Great Ormond Street and Royal Papworth introduce world-first paediatric heart transplant technique

Through a collaboration between Great Ormond Street Hospital (GOSH) and Royal Papworth Hospital (RPH) a new paediatric heart transplant technique has been introduced that has successfully expanded the donor pool and increased the number of transplants for eligible children in the UK by 50%. 

The donation after circulatory death (DCD) heart transplant programme was previously only available to adults, but now for the first time has been successfully made available to six children.

Using a portable organ perfusion system called the TransMedics heart Organ Care System (OCS), the technique means doctors are able to reanimate the heart, medicate it and keep it beating outside of a human body, keeping it healthy whilst it is transported to the recipient patient.

The clinicians involved in the programme said the technique helps to “widen the donor pool and allows for them to be transported further and gives surgeons and nurses time to assess an organ’s function and apply medication to the heart if required.” 

Speaking on the significance of the programme, Jacob Simmonds, Consultant Cardiologist and Transplant Physician at GOSH, said: “In early 2020 we had more children at GOSH on the transplant list than I’d ever seen in my 16 years working at the hospital. 

“Every day a child waits there is a bigger likelihood that they may get too ill even for transplantation, or worse. Although medical advances have come far, for some children with heart failure an organ donation is truly their only hope.

“With the DCD heart programme we have unlocked more opportunities for donation, essentially doubling the number of transplants done at GOSH in eligible patients weighing over 20kg. It’s game-changing and work is already underway to make the technique suitable for our much younger and smaller patients.

“Ultimately, though, this still relies on families having conversations around their organ donation wishes, and then of course the bravery to consider making this precious, life-saving gift at a time of unimaginable tragedy.”

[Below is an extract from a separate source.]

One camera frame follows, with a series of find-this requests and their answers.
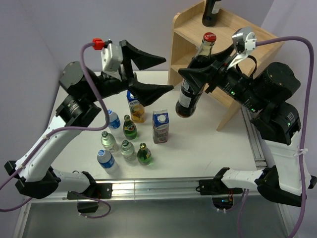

The clinicians involved in the programme also commented: “The OCS machine is currently the only medical device capable of making DCD heart transplantation a clinical reality. Although this technology limits donation to donors who weigh at least 50kg – all six recipients under the programme so far are aged between 12 and 16 – the teams at RPH and GOSH are working together to develop a new machine that will enable DCD heart donation from even smaller infants, opening up a new dawn of transplantation for babies and young children, where donors are the most scarce.”